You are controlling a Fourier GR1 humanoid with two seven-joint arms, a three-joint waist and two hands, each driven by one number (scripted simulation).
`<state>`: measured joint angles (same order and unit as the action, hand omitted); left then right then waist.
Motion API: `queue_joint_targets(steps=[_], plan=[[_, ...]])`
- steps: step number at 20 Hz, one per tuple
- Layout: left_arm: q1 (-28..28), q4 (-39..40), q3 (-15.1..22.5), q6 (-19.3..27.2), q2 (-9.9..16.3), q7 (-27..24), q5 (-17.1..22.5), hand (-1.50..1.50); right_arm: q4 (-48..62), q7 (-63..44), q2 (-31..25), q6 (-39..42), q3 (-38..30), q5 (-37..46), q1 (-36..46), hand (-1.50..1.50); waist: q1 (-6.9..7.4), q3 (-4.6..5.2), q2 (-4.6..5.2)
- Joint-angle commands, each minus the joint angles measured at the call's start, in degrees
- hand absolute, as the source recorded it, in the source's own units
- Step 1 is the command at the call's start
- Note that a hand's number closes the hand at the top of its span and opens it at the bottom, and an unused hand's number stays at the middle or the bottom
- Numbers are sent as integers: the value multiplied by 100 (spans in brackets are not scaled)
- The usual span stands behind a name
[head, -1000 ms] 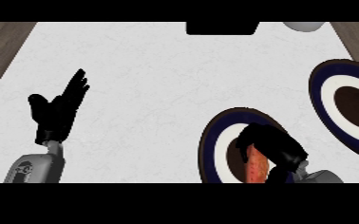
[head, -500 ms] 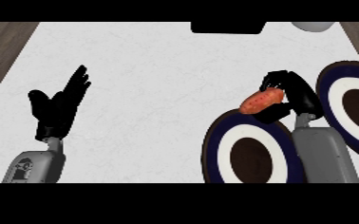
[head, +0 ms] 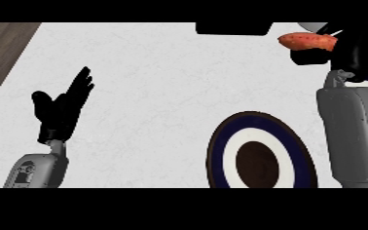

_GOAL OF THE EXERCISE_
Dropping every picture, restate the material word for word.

_RESPONSE TO THE EXERCISE_
You are controlling a Fourier GR1 humanoid with two seven-joint arms, a three-joint waist and two hands, each driven by one number (scripted simulation).
`<state>`: measured joint angles (same order and unit as the action, hand omitted); left then right then waist.
Motion API: `queue_joint_targets(steps=[_], plan=[[_, ...]])`
- steps: step number at 20 Hz, one per tuple
- Layout: left_arm: q1 (-28..28), q4 (-39..40), q3 (-15.1..22.5), q6 (-19.3..27.2), q2 (-9.9..16.3), q7 (-27..24), q5 (-17.1..22.5), hand (-1.50..1.50); right_arm: q4 (-48..62), q7 (-63..44), q2 (-31..25), q6 (-39..42), q3 (-38..30), q5 (-37..46), q1 (-36..46), hand (-1.50..1.50); waist: q1 (-6.9..7.4), q3 (-4.6..5.2), q2 (-4.6..5.2)
- Joint-angle commands, each minus the joint angles measured at the call's start, in degrees
- hand absolute, as the source recorded it, in the source's own units
- Step 1 is the command at the call's start
- Note that a hand's number closes the hand at the top of its span and opens it at the bottom, and an unused hand's number stays at the middle or the bottom
- Numbers are sent as integers: the value multiplied by 100 (spans in brackets are not scaled)
- The usual span stands behind a name
[head, -1000 ms] 
[head, -500 ms] 
[head, +0 ms] 

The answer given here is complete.